Records from a data collection:
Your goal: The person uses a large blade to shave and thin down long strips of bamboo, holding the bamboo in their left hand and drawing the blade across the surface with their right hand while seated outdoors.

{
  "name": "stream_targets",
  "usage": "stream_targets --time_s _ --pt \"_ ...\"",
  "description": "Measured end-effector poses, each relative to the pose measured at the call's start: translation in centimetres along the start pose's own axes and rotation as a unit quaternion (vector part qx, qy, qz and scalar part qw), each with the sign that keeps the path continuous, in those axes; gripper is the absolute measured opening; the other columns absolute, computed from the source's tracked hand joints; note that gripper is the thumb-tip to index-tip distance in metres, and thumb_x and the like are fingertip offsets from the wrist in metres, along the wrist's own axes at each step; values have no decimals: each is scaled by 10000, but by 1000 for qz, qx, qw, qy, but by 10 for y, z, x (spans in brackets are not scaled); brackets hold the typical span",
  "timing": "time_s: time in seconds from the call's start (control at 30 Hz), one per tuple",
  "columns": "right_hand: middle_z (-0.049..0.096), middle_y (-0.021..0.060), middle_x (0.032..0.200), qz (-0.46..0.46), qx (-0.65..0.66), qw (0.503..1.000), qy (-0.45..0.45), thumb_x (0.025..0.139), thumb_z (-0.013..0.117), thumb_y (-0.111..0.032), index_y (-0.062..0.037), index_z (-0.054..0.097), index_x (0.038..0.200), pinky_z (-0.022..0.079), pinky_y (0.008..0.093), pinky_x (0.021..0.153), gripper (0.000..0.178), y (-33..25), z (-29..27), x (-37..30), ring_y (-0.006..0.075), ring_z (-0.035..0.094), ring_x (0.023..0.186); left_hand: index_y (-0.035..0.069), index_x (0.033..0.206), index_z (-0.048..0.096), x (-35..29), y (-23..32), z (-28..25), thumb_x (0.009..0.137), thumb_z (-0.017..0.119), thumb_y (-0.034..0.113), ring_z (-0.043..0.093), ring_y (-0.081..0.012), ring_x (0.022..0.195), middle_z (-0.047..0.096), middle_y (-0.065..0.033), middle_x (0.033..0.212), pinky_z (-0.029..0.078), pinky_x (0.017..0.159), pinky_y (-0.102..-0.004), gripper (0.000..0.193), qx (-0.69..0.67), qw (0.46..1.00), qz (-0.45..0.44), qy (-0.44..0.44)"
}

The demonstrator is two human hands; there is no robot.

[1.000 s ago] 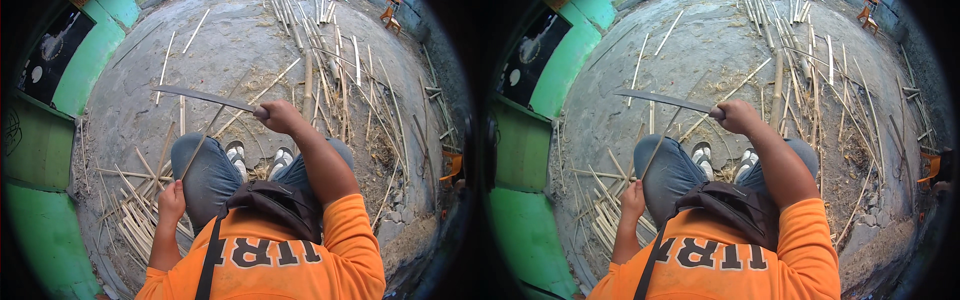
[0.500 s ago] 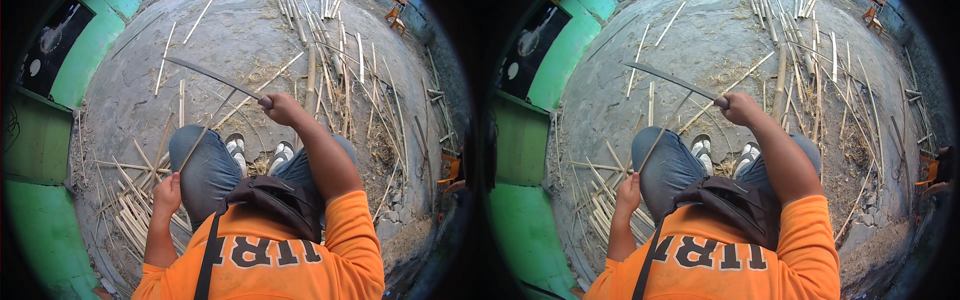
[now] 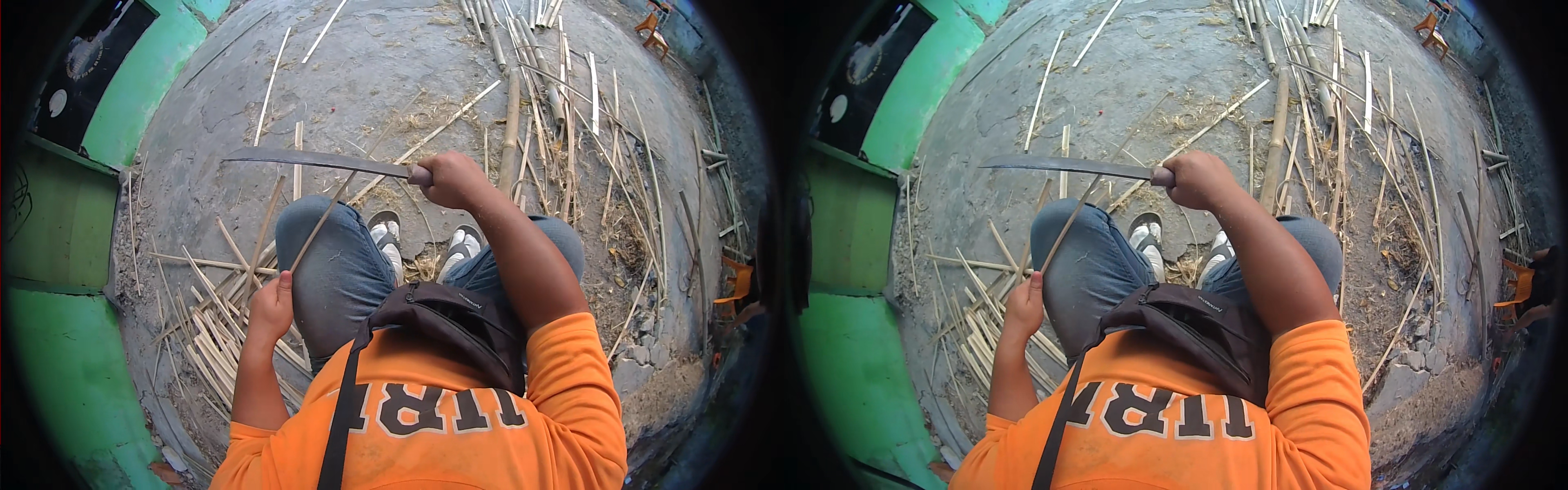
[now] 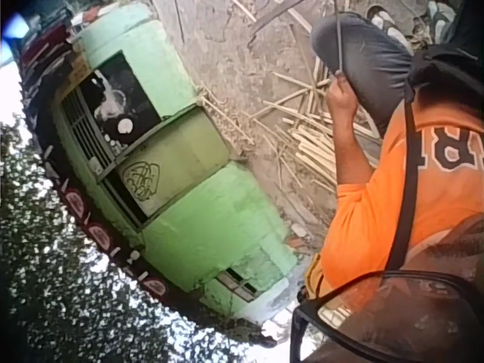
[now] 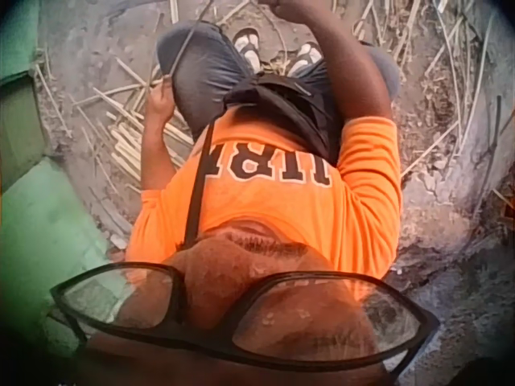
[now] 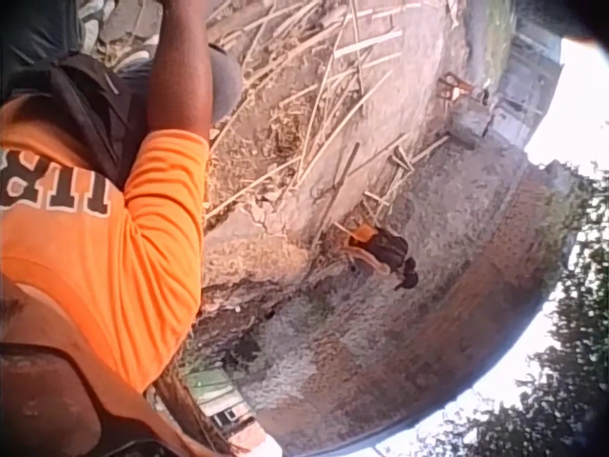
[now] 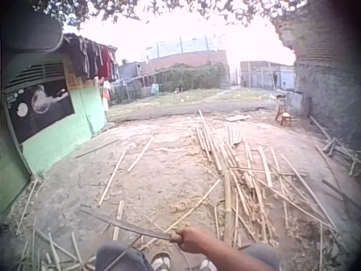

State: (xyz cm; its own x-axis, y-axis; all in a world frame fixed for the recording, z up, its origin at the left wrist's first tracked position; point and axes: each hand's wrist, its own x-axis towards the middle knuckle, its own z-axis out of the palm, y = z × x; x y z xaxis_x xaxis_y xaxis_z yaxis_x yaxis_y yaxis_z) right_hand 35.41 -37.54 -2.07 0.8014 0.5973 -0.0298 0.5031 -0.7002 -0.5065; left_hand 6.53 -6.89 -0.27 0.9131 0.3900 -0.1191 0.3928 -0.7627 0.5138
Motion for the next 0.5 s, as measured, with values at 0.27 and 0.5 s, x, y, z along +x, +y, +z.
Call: stream_targets --time_s 0.27,0.5 --pt "759 147 949 -36 -33 999 18 815 689 -204 -177 769 962 573 514 810 170 -11 -10 -6 393 723 934 -39 928 660 -2 -4 2 1124 335 585 639 -538 840 658 -292 823 495 746 -533 731 -27 999 14 19" --pt "751 159 931 -9 13 999 34 831 691 -200 -176 772 981 564 519 807 173 -7 -7 -8 408 713 922 -39 949 680 0 -2 2 1125 327 583 649 -546 878 670 -306 847 502 757 -530 737 -16 1000 -3 -7"
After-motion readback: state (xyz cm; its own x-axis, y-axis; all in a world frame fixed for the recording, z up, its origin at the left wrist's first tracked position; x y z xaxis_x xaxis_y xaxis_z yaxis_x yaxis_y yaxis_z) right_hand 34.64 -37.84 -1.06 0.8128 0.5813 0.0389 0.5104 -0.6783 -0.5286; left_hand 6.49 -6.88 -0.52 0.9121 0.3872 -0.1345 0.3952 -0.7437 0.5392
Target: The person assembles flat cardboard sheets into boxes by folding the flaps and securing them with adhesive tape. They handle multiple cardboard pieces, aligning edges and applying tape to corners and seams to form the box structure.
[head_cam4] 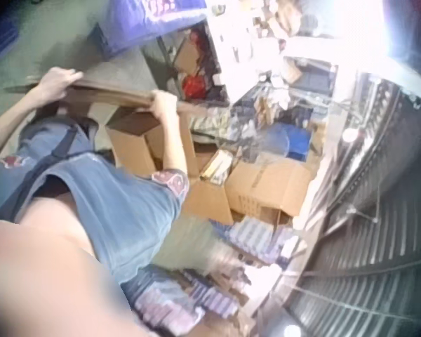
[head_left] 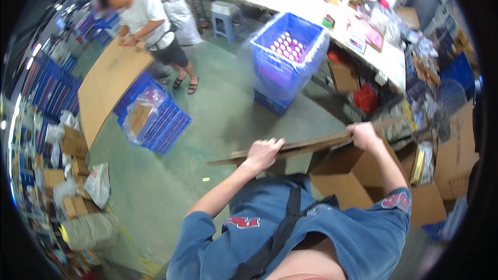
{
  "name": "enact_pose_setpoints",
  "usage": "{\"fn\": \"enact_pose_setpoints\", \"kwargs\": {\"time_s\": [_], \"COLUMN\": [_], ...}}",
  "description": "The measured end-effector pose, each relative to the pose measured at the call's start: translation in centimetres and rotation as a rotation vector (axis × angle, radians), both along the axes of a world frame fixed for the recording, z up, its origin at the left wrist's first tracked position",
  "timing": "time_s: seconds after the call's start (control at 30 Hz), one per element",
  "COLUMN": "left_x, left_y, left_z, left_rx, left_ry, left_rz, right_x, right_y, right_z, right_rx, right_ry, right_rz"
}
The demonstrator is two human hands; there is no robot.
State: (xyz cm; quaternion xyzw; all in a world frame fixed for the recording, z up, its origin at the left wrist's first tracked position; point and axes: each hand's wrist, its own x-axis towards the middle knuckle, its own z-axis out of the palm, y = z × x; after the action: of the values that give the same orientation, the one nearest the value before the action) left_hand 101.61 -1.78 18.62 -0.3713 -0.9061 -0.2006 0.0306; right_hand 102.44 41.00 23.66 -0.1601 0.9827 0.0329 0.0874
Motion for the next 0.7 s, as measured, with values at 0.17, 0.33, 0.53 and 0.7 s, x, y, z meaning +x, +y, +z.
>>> {"fn": "enact_pose_setpoints", "kwargs": {"time_s": [0.17, 0.33, 0.53, 0.7], "left_x": [-9.0, -16.0, -22.6, -27.0], "left_y": [4.9, 0.5, -1.6, -1.4], "left_z": [-2.5, -1.7, -2.9, -3.8], "left_rx": [-0.142, -0.227, -0.267, -0.242], "left_ry": [-0.303, -0.664, -0.865, -0.916], "left_rz": [-0.160, -0.212, -0.206, -0.264], "right_x": [-3.7, -6.5, -10.4, -15.5], "right_y": [0.7, -5.0, -6.4, -14.1], "right_z": [-5.9, -10.7, -12.2, -12.2], "right_rx": [-0.156, -0.355, -0.756, -0.830], "right_ry": [0.263, 0.126, 0.285, 0.801], "right_rz": [-0.417, -0.765, -0.941, -1.343]}}
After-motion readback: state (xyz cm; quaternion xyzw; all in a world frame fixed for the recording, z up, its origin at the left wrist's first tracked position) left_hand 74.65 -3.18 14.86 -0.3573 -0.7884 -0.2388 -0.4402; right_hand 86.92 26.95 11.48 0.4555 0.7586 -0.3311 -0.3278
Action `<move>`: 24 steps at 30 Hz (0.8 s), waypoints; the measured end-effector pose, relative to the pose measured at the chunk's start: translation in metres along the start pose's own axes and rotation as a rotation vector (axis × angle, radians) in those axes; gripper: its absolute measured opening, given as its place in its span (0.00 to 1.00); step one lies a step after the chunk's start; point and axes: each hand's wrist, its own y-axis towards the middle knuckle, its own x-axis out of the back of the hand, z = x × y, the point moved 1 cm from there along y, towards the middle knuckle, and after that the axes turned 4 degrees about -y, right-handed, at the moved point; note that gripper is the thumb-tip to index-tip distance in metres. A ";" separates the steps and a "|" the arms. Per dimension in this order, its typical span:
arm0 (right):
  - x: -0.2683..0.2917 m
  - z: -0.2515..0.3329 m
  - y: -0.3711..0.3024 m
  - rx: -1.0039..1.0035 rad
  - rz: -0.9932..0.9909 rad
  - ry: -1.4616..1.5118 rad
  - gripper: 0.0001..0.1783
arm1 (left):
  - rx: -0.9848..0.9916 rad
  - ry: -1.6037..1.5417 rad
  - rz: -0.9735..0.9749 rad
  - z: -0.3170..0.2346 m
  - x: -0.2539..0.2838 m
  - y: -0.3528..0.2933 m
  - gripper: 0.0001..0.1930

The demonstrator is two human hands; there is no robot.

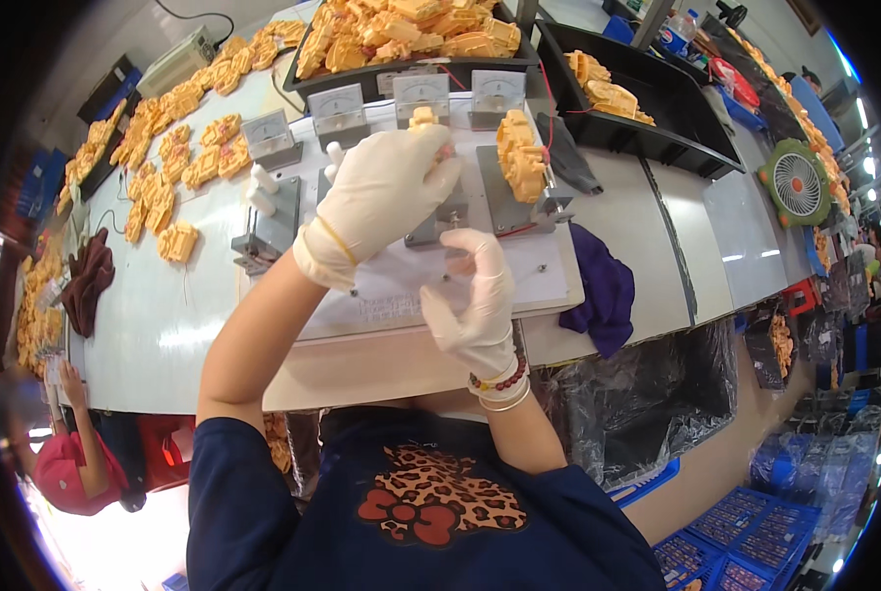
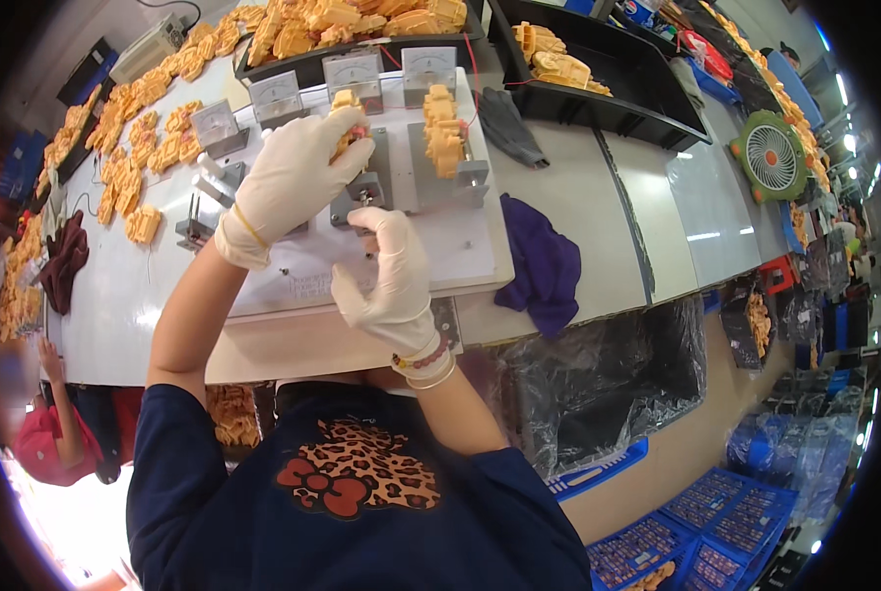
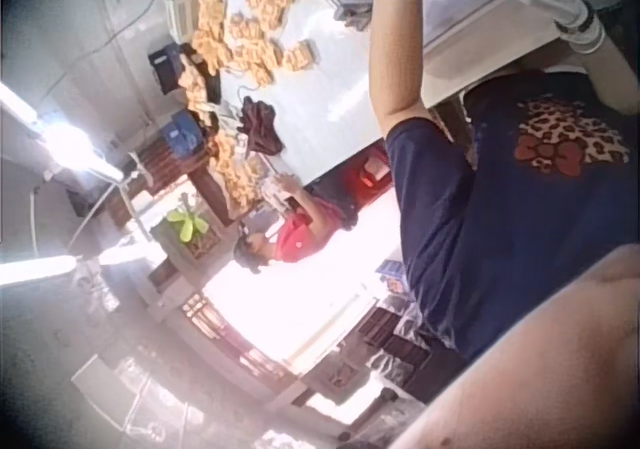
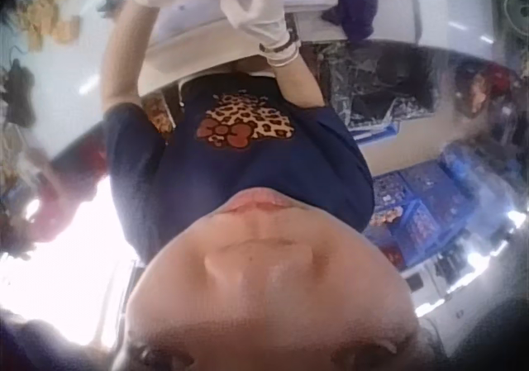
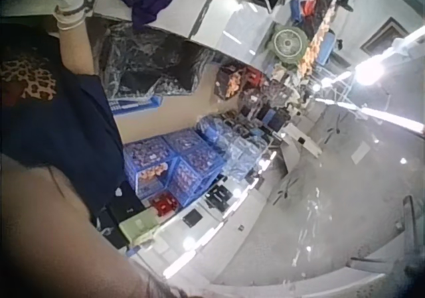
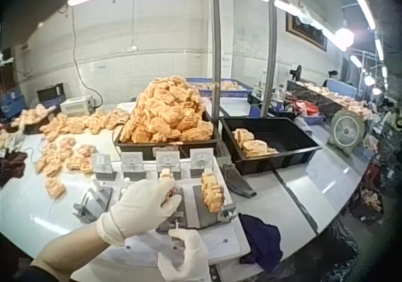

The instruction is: Assembling and testing yellow plastic components on a workshop jig.

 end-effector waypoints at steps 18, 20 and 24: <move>-0.009 -0.017 0.004 0.027 -0.116 -0.186 0.32 | 0.100 -0.882 0.001 -0.098 0.022 -0.010 0.12; -0.004 -0.005 -0.005 -0.023 -0.087 -0.155 0.37 | -0.229 -0.691 0.372 -0.130 -0.013 -0.028 0.15; -0.009 -0.003 -0.004 0.106 -0.219 -0.066 0.48 | -0.455 -0.794 0.413 -0.178 -0.092 -0.067 0.21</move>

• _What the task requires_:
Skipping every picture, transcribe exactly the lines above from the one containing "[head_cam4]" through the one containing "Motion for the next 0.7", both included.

• _Answer for this exercise_:
[head_cam4] 
[head_left] 
{
  "name": "enact_pose_setpoints",
  "usage": "{\"fn\": \"enact_pose_setpoints\", \"kwargs\": {\"time_s\": [_], \"COLUMN\": [_], ...}}",
  "description": "The measured end-effector pose, each relative to the pose measured at the call's start: translation in centimetres and rotation as a rotation vector (axis × angle, radians), both along the axes of a world frame fixed for the recording, z up, its origin at the left wrist's first tracked position",
  "timing": "time_s: seconds after the call's start (control at 30 Hz), one per element",
  "COLUMN": "left_x, left_y, left_z, left_rx, left_ry, left_rz, right_x, right_y, right_z, right_rx, right_ry, right_rz"
}
The demonstrator is two human hands; there is no robot.
State: (xyz cm; quaternion xyzw; all in a world frame fixed for the recording, z up, its origin at the left wrist's first tracked position; point and axes: each hand's wrist, its own x-axis towards the middle knuckle, its own z-axis out of the palm, y = z × x; after the action: of the values that give the same orientation, the one nearest the value before the action) left_hand 101.61 -1.78 18.62 -0.3713 -0.9061 -0.2006 0.0306; right_hand 102.44 41.00 23.66 -0.1601 0.9827 0.0329 0.0874
Motion for the next 0.7 s, as measured, with values at 0.17, 0.33, 0.53 and 0.7 s, x, y, z meaning +x, +y, +z.

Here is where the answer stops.